Bacteria are single-celled microorganisms abundant in nature that can’t be seen with the naked eye. In fact, there are approximately five multiplied by 10³¹ bacteria on the earth, constituting 90% of its biomass.
These microorganisms are found everywhere in our environment and are vitally important to maintaining a balanced ecosystem. They cycle carbon, nitrogen, sulphur, hydrogen and oxygen, regulate and affect the growth of plants and animals, and are at the base of most food chains.
Microorganisms also play a pivotal role in human health, as most areas of our body that come in contact with the outside environment, such as the skin and gastrointestinal tract, harbour resident (colonising) bacteria. In fact, there are about ten times as many bacterial cells inside and on you than there are human cells.
These colonising bacteria don’t cause disease under normal conditions. They actually protect us by preventing the growth of harmful bacteria. But sometimes colonising bacteria can get past the body’s defence mechanisms, invade underlying tissue and cause an infection. This occurs most often when people are unwell and their immunity (or ability to fight infection) is diminished.

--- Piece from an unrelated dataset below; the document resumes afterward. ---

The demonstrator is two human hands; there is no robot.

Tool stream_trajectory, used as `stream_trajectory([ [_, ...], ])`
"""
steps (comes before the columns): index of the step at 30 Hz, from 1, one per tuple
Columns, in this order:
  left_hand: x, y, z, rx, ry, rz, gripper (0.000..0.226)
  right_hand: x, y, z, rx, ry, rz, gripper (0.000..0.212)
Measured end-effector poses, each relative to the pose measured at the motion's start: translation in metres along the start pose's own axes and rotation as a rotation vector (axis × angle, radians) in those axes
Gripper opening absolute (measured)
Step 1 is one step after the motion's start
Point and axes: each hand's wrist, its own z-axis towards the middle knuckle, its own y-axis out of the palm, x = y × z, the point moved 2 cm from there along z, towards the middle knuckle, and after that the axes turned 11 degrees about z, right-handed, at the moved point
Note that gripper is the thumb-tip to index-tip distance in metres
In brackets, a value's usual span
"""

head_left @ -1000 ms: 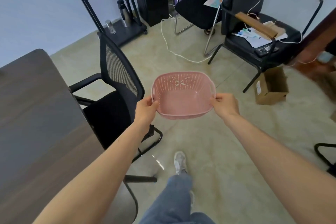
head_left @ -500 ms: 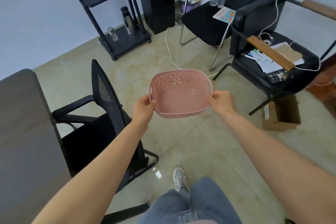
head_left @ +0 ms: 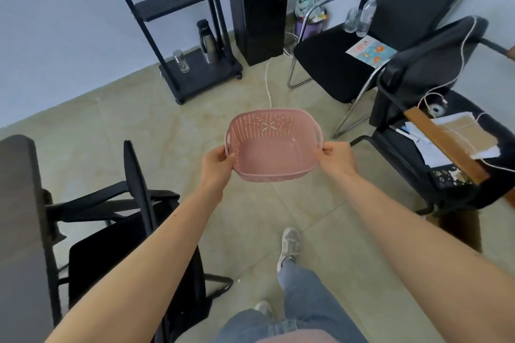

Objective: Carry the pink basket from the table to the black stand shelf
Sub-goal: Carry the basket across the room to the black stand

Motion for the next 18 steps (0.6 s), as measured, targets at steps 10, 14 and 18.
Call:
stream_trajectory([
  [10, 0.062, 0.012, 0.119, 0.09, -0.061, -0.092, 0.035, -0.081, 0.007, 0.135, -0.085, -0.074, -0.103, 0.043],
  [14, 0.078, 0.004, 0.169, 0.127, -0.065, -0.134, 0.037, -0.111, 0.029, 0.183, -0.129, -0.106, -0.139, 0.043],
  [18, 0.095, -0.01, 0.22, 0.157, -0.075, -0.159, 0.033, -0.144, 0.059, 0.23, -0.154, -0.134, -0.11, 0.037],
])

In addition to environmental sources, bacteria are also able to spread from person to person through close contact. This is generally not problematic as we are able to remove these transient bacteria with natural defence mechanisms and regular washing. But when we’re ill, the ability to clear transient bacteria from our hands or skin is reduced. These bacteria can then invade and cause infections.
Not surprisingly, this phenomenon is most commonly seen in hospitals where many ill people are close to each other. When bacteria are spread to multiple patients over a short period of time, there’s an outbreak of disease.
Antibiotics are generally used to fight these infections, but bacteria are able to fight back and evolve resistance, making the medicines ineffective. They do this by getting DNA that confers resistance from other bacteria through cell-to-cell transfer (or conjugation), bacterial viruses or natural uptake of DNA released from other cells.
A bacterium’s own DNA can also randomly change due to errors that occur when cells make copies of themselves. Sometimes these changes can also confer resistance by mechanisms such as changing the site the antibiotic targets.
Bacteria are masters of adaptation in this respect and, in some cases, have become resistant to all known antibiotics. Worryingly, the development of new antibiotics is slow and without more prudent use of existing ones, it’s likely that the number of people with untreatable infections will steadily increase.
The complete DNA makeup of an organism is referred to as its genome, and its constituent part, the DNA-helix, is made up of subunits called nucleotides (or bases). The human genome is composed of approximately three billion bases. In contrast, bacterial genomes can range in size from 0.1 to 13 million bases.
All functions in bacteria (as in humans) are determined by the genome, and being able to determine a bacterium’s DNA sequence enables us to gain many important insights. This has not been possible on a large scale until quite recently. The development of whole-genome-sequencing technologies means we are now able to sequence several bacterial genomes in one or two days.
This is useful information because it allows us to understand changes in bacteria that enable them to invade the body. Bacterial genome information shows us DNA alterations or mutations that allow bacteria to switch from being a coloniser to an invader.
It can also provide us with an understanding of which strain or type of bacteria is dominant within a specific hospital setting, such as an intensive care unit.
Together, these factors help researchers and medical professionals develop ways of preventing life-threatening infections. Understanding the genome dynamics of the bacterium Neiserria meningitidis (meningococcus), for instance, facilitated development of the meningitis vaccine. This vaccine now forms part of the general immunisation schedule and saves numerous lives each year.
Bacterial genome sequencing also allows us to study how bacteria develop antibiotic resistance. This provides opportunities such as developing more effective drugs. In other words, we can alter antibiotics to overcome identified mechanisms of resistance.
And it allows us to understand how bacteria cause outbreaks and track the spread from person to person, ultimately preventing patients from developing associated infections.
Being able to readily determine the DNA sequence of bacteria can facilitate disease prevention in many different ways. And that dramatically improves the potential for positive patient outcomes.
The field of bacterial genomics (and genome sequencing in general) is inspired and driven by landmark achievements, such as completion of the first Human Genome Project. It is now conceivable that, in the not too distant future, bacterial genome sequencing will be routinely used by infectious disease specialists to guide patient care.